> [Exercise description]:
Write only how many lines in this data include "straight".

> [Data]:
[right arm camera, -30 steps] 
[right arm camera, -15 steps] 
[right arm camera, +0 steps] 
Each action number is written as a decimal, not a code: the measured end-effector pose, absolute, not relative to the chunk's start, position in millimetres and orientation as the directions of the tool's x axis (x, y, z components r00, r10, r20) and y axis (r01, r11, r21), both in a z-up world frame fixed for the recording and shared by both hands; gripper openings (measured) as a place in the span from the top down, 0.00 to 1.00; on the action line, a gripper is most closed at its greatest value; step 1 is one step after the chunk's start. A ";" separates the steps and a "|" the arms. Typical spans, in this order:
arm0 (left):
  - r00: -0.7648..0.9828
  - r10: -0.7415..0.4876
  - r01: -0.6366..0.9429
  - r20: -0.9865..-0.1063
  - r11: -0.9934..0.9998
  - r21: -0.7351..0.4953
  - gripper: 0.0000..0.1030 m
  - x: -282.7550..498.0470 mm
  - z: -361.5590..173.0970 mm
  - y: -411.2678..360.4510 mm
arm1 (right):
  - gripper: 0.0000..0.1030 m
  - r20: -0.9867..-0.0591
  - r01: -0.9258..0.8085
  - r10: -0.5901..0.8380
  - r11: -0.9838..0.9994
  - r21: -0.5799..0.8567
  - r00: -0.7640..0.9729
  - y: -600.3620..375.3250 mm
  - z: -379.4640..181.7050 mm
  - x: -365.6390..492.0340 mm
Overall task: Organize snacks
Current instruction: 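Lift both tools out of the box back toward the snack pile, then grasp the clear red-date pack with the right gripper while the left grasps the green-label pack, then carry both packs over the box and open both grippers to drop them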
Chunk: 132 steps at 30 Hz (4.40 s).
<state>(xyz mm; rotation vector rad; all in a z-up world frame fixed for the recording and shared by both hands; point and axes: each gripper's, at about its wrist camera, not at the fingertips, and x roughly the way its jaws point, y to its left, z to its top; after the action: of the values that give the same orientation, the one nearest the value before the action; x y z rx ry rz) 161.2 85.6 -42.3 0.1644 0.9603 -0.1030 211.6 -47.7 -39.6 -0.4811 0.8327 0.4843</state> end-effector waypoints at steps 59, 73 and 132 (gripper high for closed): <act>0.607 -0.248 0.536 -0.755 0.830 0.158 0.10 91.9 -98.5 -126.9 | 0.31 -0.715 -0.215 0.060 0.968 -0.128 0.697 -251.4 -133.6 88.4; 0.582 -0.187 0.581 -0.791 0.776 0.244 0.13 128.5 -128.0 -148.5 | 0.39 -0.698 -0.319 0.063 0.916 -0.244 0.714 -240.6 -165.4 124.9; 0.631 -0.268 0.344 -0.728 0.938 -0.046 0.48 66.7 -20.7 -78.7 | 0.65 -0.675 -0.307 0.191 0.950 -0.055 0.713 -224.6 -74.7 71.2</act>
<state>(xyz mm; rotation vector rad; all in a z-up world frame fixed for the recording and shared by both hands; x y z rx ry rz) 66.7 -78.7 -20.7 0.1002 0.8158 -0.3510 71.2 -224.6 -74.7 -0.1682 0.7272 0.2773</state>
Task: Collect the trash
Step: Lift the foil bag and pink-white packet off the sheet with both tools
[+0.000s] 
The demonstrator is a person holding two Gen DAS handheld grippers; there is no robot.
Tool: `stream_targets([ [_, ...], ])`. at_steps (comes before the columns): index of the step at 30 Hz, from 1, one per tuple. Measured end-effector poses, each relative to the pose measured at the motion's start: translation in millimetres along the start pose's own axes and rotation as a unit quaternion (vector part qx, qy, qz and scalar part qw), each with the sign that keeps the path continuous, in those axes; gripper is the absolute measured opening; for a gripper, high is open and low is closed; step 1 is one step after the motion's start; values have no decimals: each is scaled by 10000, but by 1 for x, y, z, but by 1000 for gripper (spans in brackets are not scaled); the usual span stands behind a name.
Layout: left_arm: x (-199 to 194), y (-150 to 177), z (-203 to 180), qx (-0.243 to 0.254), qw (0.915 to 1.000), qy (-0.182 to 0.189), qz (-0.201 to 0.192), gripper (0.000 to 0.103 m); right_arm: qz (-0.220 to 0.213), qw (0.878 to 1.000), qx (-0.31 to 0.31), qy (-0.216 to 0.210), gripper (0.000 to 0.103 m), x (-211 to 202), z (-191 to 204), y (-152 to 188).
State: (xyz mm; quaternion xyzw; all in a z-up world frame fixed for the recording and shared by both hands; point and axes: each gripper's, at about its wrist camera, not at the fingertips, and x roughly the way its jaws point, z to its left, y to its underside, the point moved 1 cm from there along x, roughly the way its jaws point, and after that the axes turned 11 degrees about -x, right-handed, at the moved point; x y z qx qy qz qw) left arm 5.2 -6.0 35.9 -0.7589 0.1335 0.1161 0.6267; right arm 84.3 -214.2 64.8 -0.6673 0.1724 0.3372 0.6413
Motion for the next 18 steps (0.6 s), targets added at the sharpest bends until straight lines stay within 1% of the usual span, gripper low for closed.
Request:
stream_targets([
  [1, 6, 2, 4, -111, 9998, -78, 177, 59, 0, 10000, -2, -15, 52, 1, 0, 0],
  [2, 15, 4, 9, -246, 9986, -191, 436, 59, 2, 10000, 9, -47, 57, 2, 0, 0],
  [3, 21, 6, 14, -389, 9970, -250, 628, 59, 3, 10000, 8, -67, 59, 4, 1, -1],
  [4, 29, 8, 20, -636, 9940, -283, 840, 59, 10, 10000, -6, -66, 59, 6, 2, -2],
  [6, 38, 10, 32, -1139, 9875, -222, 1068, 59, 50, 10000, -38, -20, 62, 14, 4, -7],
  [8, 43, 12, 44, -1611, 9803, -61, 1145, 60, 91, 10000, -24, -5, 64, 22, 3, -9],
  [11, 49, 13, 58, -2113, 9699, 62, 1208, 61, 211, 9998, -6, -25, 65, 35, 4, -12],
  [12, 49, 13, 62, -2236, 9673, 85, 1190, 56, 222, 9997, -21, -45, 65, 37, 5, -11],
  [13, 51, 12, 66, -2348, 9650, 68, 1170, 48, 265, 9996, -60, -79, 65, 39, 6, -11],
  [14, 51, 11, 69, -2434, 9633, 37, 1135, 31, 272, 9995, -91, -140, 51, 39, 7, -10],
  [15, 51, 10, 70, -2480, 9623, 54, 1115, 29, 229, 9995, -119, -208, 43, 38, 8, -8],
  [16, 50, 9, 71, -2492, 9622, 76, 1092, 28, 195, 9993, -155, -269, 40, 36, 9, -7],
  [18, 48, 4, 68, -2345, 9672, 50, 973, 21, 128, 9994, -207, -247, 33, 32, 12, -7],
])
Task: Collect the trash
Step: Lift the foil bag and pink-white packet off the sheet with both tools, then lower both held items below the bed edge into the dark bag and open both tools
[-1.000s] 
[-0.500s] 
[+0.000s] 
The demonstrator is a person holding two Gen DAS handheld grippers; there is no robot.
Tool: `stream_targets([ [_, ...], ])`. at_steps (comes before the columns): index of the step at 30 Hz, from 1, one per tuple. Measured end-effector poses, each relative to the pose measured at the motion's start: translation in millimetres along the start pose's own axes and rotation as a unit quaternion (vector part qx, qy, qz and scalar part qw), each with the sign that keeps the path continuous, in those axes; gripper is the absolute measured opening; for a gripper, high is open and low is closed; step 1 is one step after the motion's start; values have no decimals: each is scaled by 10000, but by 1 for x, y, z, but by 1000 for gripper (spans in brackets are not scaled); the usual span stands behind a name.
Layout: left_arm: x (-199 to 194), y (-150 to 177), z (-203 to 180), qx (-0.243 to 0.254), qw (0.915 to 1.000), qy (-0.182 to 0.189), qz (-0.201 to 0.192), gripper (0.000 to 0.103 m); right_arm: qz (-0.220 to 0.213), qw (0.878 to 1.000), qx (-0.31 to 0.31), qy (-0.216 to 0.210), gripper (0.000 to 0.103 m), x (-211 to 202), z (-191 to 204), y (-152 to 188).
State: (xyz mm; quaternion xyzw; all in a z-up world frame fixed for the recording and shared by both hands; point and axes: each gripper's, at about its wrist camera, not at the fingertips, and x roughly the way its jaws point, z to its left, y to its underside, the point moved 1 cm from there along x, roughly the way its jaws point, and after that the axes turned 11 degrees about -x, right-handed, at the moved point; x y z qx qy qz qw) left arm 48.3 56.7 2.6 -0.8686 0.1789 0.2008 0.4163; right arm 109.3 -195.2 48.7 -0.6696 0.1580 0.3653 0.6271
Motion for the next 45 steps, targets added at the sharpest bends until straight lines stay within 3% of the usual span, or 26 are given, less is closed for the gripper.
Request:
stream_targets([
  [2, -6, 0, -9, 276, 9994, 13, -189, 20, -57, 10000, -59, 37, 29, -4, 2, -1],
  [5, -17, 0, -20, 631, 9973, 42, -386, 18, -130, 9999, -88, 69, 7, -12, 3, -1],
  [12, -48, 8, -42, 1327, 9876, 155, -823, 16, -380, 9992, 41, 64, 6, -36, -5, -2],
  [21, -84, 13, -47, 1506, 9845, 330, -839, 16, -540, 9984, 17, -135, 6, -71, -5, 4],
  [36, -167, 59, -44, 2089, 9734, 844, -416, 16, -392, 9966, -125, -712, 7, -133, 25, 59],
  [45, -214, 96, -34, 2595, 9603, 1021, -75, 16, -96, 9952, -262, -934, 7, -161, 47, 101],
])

> [Exercise result]:
2